■ WORK REQUIRED: Since only part of the material below is wanted, output exactly the lines from the one with "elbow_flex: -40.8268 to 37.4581" up to and including the one with "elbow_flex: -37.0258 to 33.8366".

■ THE DATA:
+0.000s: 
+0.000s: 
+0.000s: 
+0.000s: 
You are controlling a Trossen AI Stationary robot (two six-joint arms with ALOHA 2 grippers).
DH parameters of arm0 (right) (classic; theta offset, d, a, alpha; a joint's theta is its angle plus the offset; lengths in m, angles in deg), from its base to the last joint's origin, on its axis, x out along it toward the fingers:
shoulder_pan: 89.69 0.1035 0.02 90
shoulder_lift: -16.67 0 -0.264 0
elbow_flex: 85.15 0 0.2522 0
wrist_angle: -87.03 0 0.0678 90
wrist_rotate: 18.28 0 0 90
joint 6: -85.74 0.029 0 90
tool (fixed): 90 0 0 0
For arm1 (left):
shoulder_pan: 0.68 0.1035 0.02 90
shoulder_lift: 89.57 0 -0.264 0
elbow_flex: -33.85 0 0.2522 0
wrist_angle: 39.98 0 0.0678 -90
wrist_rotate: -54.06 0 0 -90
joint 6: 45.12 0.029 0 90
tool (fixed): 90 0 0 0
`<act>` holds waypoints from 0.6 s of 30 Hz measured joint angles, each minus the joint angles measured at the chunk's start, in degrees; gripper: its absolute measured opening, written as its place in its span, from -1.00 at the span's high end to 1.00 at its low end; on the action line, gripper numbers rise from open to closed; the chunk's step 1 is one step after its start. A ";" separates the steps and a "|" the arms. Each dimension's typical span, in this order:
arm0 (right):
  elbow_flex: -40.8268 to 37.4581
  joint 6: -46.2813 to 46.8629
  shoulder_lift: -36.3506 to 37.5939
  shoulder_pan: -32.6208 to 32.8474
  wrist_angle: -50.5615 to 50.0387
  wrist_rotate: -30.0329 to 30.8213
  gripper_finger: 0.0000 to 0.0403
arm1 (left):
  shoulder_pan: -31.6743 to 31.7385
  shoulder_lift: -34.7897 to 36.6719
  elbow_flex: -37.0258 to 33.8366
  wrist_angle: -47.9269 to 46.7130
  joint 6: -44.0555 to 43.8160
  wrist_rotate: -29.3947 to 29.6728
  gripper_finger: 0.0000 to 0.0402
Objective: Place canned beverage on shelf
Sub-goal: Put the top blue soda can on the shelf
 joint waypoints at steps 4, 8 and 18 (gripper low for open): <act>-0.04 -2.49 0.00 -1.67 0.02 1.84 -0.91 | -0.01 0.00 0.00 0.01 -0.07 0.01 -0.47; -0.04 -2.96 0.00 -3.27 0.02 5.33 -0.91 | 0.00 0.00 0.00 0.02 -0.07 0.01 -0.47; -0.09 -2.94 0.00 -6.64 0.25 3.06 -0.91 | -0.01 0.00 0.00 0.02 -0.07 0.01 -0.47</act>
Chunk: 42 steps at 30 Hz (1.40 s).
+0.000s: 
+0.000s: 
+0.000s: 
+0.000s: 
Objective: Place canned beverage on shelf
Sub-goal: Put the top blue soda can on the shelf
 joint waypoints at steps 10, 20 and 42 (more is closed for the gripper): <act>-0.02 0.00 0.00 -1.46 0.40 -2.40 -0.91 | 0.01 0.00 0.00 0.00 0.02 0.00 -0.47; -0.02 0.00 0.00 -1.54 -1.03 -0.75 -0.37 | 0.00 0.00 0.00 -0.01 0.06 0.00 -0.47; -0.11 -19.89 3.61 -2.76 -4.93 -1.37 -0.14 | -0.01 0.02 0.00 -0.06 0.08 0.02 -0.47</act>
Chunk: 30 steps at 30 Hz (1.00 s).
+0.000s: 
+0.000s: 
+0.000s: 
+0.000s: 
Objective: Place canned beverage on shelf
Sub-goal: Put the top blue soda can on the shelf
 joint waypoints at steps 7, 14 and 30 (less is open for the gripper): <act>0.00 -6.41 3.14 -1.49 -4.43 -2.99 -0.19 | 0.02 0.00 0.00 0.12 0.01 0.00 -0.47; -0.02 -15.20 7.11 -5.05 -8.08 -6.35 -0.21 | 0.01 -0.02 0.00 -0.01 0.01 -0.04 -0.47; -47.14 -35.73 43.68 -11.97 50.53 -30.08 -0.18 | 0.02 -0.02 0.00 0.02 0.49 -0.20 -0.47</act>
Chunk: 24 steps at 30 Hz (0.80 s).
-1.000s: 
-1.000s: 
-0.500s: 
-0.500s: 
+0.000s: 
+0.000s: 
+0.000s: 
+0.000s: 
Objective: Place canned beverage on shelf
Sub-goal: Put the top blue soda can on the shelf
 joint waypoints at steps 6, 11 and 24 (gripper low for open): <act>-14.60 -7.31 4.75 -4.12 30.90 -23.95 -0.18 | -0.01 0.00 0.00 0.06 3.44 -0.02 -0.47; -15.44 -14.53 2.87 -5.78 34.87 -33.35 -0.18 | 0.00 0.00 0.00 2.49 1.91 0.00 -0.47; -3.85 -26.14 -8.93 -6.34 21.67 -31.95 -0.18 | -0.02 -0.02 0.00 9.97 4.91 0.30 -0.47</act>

■ SOLUTION TO THE PROBLEM:
  elbow_flex: -40.8268 to 37.4581
  joint 6: -46.2813 to 46.8629
  shoulder_lift: -36.3506 to 37.5939
  shoulder_pan: -32.6208 to 32.8474
  wrist_angle: -50.5615 to 50.0387
  wrist_rotate: -30.0329 to 30.8213
  gripper_finger: 0.0000 to 0.0403
arm1 (left):
  shoulder_pan: -31.6743 to 31.7385
  shoulder_lift: -34.7897 to 36.6719
  elbow_flex: -37.0258 to 33.8366

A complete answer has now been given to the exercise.